I studied history of US education extensively, but it was a long time ago. I do remember reading that male teachers did occasionally get ejected from schools by students in colonial, early republic, and antebellum one room schoolhouses.

Here's one link:
Barring teachers.
posted by mareli at 6:34 PM on October 1, 2020 [1 favorite]


I went to boarding school and some of the boys large enough to look like grown men harassed and intimidated a petite, sweet, unpopular teacher. One of the thing s I particularly remember, because I was in class, was spraying her through a window with a hose. They got a slap on the wrist. Not even a suspension or cut from "fun" field trips. No extra classwork. No apologies. She was nervous and rabbity and not pretty or well-dressed and thus not popular with the administration either, and not hard-nosed enough to protect herself. The harassment surpassed that and was a long campaign that year and she quit. I caught her in tears a few times.

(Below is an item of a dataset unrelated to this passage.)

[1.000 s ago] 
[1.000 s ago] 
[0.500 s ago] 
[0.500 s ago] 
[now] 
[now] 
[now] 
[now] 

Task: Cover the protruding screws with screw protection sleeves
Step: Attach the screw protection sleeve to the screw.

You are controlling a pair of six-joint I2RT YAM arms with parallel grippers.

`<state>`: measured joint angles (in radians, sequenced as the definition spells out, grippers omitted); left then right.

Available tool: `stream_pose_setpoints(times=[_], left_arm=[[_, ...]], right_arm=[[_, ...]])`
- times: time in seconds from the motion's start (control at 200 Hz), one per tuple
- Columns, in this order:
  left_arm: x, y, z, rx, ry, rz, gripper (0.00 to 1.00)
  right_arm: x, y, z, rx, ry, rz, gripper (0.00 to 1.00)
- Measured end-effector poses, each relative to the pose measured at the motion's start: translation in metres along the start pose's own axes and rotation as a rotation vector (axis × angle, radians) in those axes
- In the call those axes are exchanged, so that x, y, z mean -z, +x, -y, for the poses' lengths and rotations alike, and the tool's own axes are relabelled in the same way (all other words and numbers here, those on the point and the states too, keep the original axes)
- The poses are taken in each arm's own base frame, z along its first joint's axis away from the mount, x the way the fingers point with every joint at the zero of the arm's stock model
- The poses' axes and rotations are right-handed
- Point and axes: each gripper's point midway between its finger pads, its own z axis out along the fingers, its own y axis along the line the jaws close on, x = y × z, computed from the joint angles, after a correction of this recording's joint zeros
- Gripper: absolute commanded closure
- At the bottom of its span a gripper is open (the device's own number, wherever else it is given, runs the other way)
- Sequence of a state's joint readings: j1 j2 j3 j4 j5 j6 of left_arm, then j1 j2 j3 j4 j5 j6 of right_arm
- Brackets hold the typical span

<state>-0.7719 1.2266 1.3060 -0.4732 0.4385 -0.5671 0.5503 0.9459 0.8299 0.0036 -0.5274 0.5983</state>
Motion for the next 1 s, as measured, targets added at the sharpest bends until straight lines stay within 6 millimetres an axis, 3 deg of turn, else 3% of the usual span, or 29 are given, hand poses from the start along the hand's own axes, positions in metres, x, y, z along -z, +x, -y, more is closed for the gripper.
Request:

I guarantee you this kind of stuff happened on a larger scale in small communities even longer ago. It's naive in the extreme to think it didn't.

You also have to realize that corporal punishment was never thought of as "violence towards children".

And I can see local adults in a community not respecting or standing up a male teacher who couldn't stand up to students. It happens today. Back in that day there was way less oversight and harder standards for masculinity.

Anyway, this particular story is repeated and written dramatically by a daughter (did rose wilder write that one?) of a man who probably played up a childhood memory for his wife and child. You have every reason to doubt the absolute truth of this particular memory.

But your naivete in thinking something similar couldn't happen needs a wake-up call. (Edited a typo)
posted by liminal_shadows at 3:43 PM on October 5, 2020 [1 favorite]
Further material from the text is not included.